While initially structuralist in his approach, from 2004, Mesiseri has come closer to sound in its physical aspect.

==Main works==

- 1988 6 Miniature – for clarinet and piano
- 1990 Metamorfosi – for solo piano
- 1991 La rosa del deserto – ballet in six scenes for voice, instrumental group and live electronics
- 1992 Hauptweg und nebenwege for symphony orchestra, piano and live electronics
- 1993 Espressione I for alto sax, live electronics and tape
- 1994 ...Ans torn... for soprano and flute
- 1995 Les rêves de la couleur for large orchestra and tape
- 1996 Vita lux erat for alto sax and percussions
- 1997 Virus – double concerto for violin, piano and symphonic orchestra
- 1998 Don Giovanni il dissoluto redento – Tafelmusik for soloists, ensemble, live electronics, digital tape, and guests, with video installations by Carati
- 1999 Cabaret selvaggio – seven musical pictures for 5 dancers and digital tape
- 2000 Leonids’ play – a composition for five magnetic tapes
- 2001 La femme battue IX capriccio per violoncello solo (dall’opera Zadig, 21 capricci)
- 2002 Sojourn in Leipzig – twelve musical portraits for cello and piano
- 2003 Die Märchenprinzfantasien for alto saxophone and digital tape
- 2004 Gretchens Träum – melodrama for four actresses and two saxophones with an accompanying CD
- 2005 Das Klangkarussell for solo piano
- 2006 Jack in the box: La scatola magica di Mefisto chamber delirium suite, loosely based on the homonymous story by Fabrizio Boggiano, for musician, video projections, saxophone (soprano and alto), digital audio and live electronics
- 2007 am Kreuzweg deiner Sinne duo for clarinet and piano
- 2008 Forever for soprano saxophone, triangle and live electronics
- 2009 Piuma di cielo for flute, violin, cello, harp and piano
- 2010 Quartetto No.2 for string quartet
- 2011 Fantasia for Xiao Dong Wei fantasy for erhu and ensemble
- 2012 Liriche Sacre eleven verses from the Old Testament for alto and string quartet
- 2013 Hot Strings II (new version) capriccio for four harps
- 2014 Land prelude for four harps
- 2015 A.H. fantasy for three cellos, conductor, interactive system and live electronics
- 2016 ALICE opera in 2 acts
- 2017 Nel mezzo del cammin di nostra vita small fantasy for string orchestra, triangle and piano
- 2018 BET concerto grosso for soprano, 4 cellos and violoncello orchestra
- 2019 TAV psalm for 4 percussionists and electronics
- 2020 12 Haiku for solo piano
- 2021 Fantasia Concertante for piano and string orchestra

==CDs==
Messieri/Selva released two audio CDs with Drycastle Records of Arezzo: Noises X (2007) and MA$KEN (2009).

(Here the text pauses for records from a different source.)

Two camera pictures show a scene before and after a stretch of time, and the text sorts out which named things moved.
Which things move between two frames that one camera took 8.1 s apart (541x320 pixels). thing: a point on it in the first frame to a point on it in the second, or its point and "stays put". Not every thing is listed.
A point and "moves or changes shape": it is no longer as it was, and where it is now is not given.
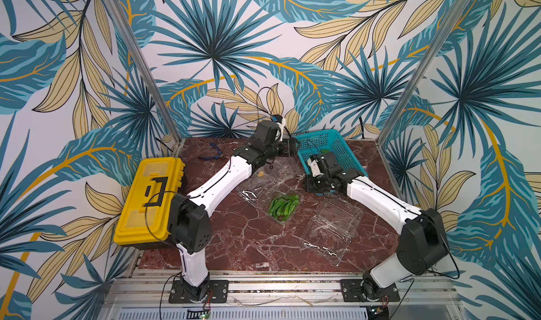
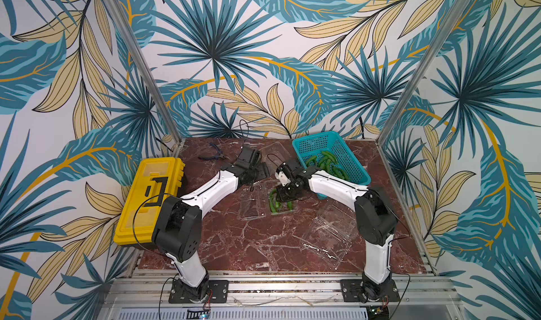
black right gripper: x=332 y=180 to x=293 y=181
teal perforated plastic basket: x=330 y=140 stays put
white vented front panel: x=246 y=313 stays put
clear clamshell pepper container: x=276 y=193 moves or changes shape
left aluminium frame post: x=140 y=56 stays put
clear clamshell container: x=330 y=229 stays put
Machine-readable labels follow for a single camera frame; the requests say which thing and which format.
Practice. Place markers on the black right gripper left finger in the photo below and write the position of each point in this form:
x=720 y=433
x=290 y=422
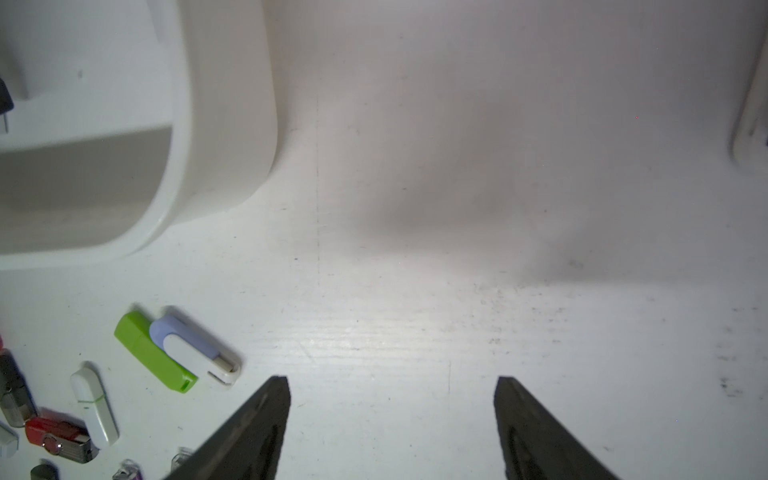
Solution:
x=248 y=445

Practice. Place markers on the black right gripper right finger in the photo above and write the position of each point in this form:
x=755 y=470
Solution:
x=535 y=445

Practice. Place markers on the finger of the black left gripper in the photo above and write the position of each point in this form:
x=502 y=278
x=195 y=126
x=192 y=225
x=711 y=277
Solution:
x=6 y=106

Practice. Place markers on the purple usb drive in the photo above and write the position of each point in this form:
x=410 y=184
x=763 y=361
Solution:
x=128 y=470
x=181 y=457

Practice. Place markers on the lilac white swivel usb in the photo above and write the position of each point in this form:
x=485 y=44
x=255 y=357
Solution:
x=192 y=351

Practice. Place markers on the white storage box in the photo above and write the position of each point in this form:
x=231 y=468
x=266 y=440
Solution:
x=130 y=117

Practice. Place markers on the black usb drive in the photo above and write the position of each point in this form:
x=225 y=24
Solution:
x=44 y=471

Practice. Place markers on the white usb drive green stripe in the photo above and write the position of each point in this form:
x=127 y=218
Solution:
x=92 y=401

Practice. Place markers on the red swivel usb drive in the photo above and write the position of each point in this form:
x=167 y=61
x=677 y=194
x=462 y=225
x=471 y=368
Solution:
x=61 y=439

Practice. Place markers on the dark grey usb drive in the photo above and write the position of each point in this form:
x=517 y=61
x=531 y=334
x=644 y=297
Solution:
x=16 y=401

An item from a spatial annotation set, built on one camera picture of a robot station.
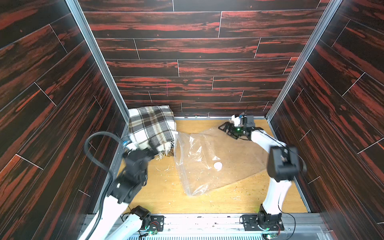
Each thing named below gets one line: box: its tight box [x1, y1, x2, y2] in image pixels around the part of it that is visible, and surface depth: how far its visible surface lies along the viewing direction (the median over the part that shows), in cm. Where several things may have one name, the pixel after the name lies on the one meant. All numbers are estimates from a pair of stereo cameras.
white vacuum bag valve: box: [213, 161, 223, 172], surface depth 96 cm
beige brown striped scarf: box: [126, 105, 178, 160], surface depth 95 cm
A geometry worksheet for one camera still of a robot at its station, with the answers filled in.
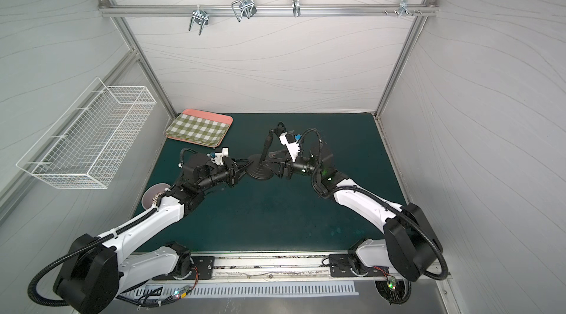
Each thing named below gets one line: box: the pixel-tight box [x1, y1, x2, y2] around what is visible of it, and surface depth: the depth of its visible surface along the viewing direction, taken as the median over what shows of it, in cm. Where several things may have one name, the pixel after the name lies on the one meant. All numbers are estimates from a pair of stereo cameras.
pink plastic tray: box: [165, 108, 234, 148], surface depth 117 cm
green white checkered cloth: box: [165, 112, 232, 146], surface depth 116 cm
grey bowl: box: [141, 182, 171, 211], surface depth 88 cm
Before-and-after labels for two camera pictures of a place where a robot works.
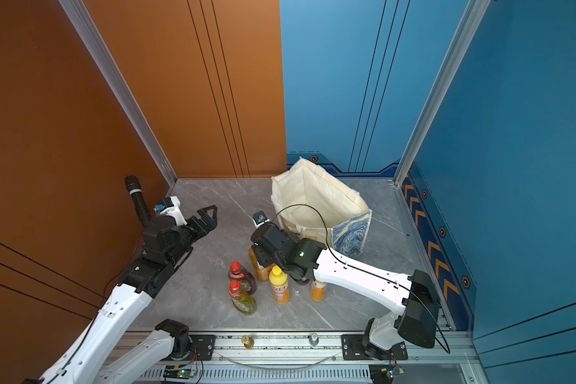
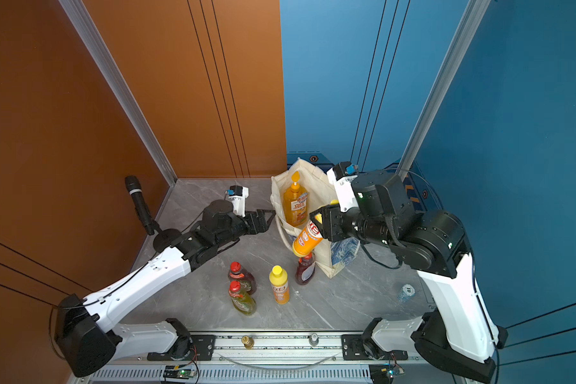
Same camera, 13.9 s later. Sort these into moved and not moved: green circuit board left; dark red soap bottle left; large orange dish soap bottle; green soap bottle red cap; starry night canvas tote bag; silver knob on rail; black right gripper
Moved: large orange dish soap bottle; black right gripper
Not moved: starry night canvas tote bag; green circuit board left; dark red soap bottle left; green soap bottle red cap; silver knob on rail
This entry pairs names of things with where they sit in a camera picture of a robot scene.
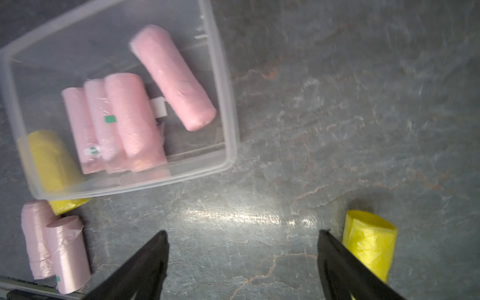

In 2017, he recorded with his friend Nicola Baroni, for the record label Amadeus Arte, "Zadig" 21 Capricios for solo cello (also hypercello), where Nicola Baroni also writes the Max/Msp System for hypercello.

In 2020 during the Covid pandemic, Messieri writes a series of compositions for solo piano, and a year later they are recorded on "Islands" Cd by Patrizia Romanello for the Amadeus Arte Label.